## Work to complete
Starting at the line containing "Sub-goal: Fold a" and ending at the line containing "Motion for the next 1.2", print every line of the material below exactly, both ends included, and stop there.

══════════════════════════════

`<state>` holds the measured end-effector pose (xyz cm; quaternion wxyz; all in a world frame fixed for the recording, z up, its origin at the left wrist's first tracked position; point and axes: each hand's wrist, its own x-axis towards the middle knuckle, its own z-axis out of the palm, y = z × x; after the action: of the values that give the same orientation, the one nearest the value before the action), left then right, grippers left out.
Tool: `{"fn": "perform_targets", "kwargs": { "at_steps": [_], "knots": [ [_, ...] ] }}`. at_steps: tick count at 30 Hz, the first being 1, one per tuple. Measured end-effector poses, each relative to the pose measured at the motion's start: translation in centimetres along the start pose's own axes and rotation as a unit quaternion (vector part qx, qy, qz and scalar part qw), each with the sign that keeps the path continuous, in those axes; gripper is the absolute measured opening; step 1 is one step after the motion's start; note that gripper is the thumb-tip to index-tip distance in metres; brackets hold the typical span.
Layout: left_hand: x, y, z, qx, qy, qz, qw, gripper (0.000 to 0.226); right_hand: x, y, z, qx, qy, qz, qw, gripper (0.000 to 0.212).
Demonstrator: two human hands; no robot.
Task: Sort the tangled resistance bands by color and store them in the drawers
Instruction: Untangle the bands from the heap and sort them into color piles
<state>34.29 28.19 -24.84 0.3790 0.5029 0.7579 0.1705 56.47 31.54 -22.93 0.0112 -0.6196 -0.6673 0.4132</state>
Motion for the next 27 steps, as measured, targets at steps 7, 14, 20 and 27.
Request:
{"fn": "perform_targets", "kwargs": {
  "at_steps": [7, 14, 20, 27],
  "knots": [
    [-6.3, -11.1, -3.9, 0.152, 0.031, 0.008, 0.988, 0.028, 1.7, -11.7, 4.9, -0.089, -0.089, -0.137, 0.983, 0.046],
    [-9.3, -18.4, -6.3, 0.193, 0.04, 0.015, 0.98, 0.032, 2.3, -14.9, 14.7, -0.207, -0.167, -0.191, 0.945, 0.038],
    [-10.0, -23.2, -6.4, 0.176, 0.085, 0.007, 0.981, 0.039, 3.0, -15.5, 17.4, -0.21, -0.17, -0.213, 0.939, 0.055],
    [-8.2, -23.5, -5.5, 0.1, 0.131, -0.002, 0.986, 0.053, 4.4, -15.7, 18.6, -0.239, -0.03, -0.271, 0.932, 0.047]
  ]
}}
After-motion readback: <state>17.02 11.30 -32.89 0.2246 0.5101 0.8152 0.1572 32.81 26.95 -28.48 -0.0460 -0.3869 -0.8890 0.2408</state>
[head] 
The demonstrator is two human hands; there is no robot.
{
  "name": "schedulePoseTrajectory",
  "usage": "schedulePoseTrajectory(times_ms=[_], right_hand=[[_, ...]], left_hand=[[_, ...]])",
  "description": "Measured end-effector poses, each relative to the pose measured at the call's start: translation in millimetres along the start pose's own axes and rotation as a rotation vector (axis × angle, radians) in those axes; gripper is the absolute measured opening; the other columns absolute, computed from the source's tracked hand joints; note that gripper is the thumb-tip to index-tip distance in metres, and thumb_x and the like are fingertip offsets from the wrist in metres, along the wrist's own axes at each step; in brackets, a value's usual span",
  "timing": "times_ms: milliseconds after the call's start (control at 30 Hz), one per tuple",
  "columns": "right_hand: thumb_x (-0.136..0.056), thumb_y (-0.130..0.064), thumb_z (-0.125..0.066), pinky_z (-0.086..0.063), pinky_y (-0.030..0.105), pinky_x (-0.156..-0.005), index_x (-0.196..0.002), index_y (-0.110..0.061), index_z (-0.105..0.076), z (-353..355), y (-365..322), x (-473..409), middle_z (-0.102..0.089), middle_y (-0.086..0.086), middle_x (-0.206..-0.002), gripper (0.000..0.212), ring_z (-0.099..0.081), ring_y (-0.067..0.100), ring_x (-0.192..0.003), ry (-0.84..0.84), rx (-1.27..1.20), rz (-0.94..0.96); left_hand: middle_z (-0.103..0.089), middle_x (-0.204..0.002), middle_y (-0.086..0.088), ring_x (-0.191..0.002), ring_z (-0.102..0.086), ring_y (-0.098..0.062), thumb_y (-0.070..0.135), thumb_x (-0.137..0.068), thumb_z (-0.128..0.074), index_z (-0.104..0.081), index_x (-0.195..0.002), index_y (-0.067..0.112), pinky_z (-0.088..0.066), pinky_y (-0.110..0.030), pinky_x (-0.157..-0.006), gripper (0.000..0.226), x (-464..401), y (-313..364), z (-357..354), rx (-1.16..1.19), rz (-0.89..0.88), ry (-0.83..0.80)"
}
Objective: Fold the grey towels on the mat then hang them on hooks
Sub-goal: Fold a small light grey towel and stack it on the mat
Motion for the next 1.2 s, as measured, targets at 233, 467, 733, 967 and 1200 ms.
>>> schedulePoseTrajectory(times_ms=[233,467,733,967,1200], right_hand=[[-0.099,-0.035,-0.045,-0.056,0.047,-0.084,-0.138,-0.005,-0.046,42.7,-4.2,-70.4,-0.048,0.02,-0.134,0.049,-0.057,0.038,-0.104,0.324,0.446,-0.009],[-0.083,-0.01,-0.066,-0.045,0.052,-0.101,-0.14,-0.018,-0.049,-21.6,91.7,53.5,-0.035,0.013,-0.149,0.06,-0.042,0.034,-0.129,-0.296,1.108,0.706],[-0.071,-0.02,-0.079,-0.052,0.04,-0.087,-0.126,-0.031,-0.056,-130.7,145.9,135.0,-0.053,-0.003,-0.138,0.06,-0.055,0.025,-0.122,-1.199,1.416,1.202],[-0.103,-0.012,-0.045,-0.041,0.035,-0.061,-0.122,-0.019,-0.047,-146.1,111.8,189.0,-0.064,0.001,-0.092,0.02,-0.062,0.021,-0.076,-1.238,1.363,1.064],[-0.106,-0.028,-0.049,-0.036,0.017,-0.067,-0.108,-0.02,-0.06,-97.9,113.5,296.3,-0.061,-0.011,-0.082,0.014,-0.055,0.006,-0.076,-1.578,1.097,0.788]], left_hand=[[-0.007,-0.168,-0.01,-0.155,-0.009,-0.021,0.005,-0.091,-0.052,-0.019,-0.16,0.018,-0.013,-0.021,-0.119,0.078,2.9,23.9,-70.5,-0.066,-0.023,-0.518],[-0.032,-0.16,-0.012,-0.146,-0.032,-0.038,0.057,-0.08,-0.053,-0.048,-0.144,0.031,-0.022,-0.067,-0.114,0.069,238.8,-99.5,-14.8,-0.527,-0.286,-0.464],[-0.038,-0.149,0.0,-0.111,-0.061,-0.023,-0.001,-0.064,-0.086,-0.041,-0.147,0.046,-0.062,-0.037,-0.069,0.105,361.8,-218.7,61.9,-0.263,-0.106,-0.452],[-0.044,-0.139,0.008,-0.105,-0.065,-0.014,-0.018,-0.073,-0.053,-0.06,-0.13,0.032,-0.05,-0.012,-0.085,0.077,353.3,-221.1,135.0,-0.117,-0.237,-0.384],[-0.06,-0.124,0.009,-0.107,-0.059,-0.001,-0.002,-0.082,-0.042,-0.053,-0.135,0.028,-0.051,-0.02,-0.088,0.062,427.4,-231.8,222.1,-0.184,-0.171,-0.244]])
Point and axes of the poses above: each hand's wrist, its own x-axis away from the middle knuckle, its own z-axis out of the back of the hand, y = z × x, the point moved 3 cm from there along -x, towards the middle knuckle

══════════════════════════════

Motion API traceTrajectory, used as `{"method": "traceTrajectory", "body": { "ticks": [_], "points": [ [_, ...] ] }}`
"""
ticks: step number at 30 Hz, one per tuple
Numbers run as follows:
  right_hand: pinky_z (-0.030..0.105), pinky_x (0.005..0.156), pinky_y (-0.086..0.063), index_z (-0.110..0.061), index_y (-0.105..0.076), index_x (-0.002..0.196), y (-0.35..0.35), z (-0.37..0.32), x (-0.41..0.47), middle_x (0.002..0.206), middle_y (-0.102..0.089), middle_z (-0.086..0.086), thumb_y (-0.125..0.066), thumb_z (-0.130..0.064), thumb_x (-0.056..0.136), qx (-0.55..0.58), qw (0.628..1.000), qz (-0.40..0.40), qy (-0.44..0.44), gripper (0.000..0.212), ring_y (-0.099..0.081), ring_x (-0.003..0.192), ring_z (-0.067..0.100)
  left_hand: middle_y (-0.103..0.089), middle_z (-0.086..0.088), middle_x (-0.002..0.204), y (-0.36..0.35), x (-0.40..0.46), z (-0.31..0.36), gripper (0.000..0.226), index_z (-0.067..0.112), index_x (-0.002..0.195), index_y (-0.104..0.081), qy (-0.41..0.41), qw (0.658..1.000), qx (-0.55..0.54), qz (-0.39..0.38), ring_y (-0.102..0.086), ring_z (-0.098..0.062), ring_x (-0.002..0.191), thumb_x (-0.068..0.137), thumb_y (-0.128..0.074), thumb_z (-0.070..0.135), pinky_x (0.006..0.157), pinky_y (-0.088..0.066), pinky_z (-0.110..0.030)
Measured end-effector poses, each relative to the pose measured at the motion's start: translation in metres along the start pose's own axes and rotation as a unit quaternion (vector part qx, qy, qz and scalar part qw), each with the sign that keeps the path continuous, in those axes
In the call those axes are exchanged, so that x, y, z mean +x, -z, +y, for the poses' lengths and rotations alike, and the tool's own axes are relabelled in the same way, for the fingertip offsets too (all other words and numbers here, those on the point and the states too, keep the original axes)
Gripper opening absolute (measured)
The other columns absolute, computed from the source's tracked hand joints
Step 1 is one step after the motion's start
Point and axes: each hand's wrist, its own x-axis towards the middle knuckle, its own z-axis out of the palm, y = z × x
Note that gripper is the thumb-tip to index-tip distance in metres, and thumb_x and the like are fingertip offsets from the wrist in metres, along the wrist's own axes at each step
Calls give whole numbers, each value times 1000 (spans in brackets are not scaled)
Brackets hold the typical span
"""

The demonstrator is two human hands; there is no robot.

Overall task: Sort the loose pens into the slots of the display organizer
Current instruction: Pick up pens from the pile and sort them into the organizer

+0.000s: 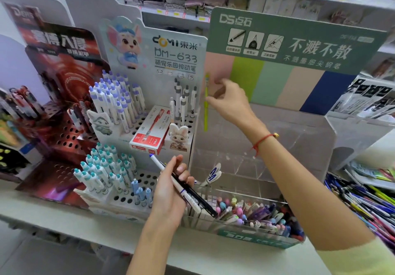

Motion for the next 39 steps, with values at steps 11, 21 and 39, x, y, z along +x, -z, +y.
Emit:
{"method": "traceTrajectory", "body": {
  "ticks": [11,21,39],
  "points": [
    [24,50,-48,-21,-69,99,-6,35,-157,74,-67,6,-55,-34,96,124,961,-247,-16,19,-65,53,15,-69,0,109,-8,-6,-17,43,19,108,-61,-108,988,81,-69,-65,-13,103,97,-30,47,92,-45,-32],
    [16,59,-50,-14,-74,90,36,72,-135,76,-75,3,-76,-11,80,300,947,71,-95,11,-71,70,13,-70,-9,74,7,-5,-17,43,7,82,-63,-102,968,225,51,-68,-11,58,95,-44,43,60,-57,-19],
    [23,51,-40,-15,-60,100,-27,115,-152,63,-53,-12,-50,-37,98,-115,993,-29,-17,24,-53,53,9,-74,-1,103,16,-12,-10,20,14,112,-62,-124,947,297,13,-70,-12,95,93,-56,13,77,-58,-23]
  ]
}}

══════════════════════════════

## Completed exercise
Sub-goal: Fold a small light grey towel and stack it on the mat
Motion for the next 1.2 s, as measured, targets at 233, 467, 733, 967 and 1200 ms.

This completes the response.